*Exercise goal*. In the listing below, write out exactly each line from the first through the one containing "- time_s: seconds".

*Provided material*.
---

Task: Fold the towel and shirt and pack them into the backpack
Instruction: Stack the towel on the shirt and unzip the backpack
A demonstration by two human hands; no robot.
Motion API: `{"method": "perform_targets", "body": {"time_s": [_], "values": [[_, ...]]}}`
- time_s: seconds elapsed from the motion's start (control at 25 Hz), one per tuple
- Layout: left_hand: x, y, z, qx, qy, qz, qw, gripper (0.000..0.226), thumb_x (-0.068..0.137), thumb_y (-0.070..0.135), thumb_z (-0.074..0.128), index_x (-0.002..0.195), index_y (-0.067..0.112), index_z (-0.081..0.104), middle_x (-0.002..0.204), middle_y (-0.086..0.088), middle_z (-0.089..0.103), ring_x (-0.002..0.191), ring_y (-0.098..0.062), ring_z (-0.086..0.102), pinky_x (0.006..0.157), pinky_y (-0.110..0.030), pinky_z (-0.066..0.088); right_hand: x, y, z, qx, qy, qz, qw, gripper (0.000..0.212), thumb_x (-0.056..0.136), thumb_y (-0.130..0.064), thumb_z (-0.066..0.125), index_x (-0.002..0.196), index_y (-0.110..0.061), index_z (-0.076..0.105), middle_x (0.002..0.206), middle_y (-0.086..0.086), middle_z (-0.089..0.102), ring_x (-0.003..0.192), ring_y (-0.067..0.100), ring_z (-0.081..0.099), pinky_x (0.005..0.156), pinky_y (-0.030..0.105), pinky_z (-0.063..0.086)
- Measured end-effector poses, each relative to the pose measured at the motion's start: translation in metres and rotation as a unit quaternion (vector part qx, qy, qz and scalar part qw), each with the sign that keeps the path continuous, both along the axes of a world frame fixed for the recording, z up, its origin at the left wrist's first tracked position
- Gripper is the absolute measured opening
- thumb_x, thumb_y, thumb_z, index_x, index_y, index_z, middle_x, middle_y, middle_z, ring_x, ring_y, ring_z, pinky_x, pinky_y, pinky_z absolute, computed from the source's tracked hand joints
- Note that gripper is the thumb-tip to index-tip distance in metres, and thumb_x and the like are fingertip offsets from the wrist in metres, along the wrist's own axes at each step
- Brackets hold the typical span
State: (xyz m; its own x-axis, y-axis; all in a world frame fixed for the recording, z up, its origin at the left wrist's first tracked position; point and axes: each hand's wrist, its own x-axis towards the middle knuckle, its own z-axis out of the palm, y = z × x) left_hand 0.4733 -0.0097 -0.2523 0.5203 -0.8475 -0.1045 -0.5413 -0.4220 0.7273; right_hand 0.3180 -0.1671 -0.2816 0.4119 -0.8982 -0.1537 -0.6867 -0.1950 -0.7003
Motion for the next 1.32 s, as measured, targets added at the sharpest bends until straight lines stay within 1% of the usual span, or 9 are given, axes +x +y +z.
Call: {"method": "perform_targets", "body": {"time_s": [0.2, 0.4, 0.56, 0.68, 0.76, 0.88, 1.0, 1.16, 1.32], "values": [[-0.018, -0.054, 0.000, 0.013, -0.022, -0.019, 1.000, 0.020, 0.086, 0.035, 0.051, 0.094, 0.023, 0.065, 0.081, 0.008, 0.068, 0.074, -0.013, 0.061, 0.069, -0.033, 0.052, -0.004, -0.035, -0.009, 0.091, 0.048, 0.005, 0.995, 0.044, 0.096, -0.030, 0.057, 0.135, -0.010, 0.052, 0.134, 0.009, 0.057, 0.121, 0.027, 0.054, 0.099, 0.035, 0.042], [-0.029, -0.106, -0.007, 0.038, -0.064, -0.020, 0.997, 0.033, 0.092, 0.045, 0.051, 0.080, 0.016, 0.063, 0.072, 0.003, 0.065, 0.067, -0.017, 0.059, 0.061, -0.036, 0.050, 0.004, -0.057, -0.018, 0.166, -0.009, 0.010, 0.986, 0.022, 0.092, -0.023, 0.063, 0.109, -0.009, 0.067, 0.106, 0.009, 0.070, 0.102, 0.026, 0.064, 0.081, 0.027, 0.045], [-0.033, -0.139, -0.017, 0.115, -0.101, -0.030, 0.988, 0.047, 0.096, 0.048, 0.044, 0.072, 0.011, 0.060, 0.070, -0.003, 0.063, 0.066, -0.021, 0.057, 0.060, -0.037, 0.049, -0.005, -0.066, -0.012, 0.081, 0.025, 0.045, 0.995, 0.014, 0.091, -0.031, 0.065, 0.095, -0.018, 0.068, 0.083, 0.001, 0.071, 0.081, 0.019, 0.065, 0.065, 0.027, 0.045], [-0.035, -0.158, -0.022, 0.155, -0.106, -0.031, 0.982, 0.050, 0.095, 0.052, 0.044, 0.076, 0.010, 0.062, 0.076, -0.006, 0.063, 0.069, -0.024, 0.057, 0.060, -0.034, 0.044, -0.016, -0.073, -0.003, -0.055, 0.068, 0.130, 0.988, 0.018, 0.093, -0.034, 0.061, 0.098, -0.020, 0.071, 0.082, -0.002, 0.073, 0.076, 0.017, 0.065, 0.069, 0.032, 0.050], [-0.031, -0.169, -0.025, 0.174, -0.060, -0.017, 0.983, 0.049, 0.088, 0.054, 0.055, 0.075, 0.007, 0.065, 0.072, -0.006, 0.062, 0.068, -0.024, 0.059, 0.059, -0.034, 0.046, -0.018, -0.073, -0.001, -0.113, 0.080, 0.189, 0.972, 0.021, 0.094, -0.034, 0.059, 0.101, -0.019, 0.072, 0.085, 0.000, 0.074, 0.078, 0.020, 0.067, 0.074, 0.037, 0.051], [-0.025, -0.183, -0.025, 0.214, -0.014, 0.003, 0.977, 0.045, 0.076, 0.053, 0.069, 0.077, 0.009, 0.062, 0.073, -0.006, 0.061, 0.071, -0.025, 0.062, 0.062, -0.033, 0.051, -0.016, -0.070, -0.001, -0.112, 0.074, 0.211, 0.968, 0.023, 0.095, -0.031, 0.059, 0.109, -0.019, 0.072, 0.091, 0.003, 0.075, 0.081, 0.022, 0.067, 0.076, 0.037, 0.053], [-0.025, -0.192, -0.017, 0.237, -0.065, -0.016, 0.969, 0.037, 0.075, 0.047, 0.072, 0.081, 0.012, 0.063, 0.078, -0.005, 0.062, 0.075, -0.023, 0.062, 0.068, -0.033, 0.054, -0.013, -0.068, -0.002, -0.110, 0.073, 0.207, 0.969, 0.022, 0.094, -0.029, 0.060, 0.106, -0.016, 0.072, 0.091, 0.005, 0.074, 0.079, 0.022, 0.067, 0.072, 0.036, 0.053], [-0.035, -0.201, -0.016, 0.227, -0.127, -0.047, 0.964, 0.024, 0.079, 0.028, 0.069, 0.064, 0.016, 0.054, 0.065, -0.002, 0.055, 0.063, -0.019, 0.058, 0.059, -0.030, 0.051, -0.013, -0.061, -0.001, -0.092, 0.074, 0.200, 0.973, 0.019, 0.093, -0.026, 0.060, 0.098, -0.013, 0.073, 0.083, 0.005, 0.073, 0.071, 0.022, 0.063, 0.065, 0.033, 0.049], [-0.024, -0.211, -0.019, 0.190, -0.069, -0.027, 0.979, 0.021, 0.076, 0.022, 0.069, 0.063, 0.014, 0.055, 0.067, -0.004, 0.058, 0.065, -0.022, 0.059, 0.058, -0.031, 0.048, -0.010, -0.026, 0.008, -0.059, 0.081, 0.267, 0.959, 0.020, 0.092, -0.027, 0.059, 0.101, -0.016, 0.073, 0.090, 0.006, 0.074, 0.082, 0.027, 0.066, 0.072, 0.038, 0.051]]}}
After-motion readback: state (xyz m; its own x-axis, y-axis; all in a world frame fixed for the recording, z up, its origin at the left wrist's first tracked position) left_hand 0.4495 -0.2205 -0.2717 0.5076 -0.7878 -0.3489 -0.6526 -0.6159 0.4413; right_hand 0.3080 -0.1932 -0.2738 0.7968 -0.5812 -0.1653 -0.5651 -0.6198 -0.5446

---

*Output of the exercise*.
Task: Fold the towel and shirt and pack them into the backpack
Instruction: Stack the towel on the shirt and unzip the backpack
A demonstration by two human hands; no robot.
Motion API: `{"method": "perform_targets", "body": {"time_s": [_], "values": [[_, ...]]}}`
- time_s: seconds elapsed from the motion's start (control at 25 Hz), one per tuple

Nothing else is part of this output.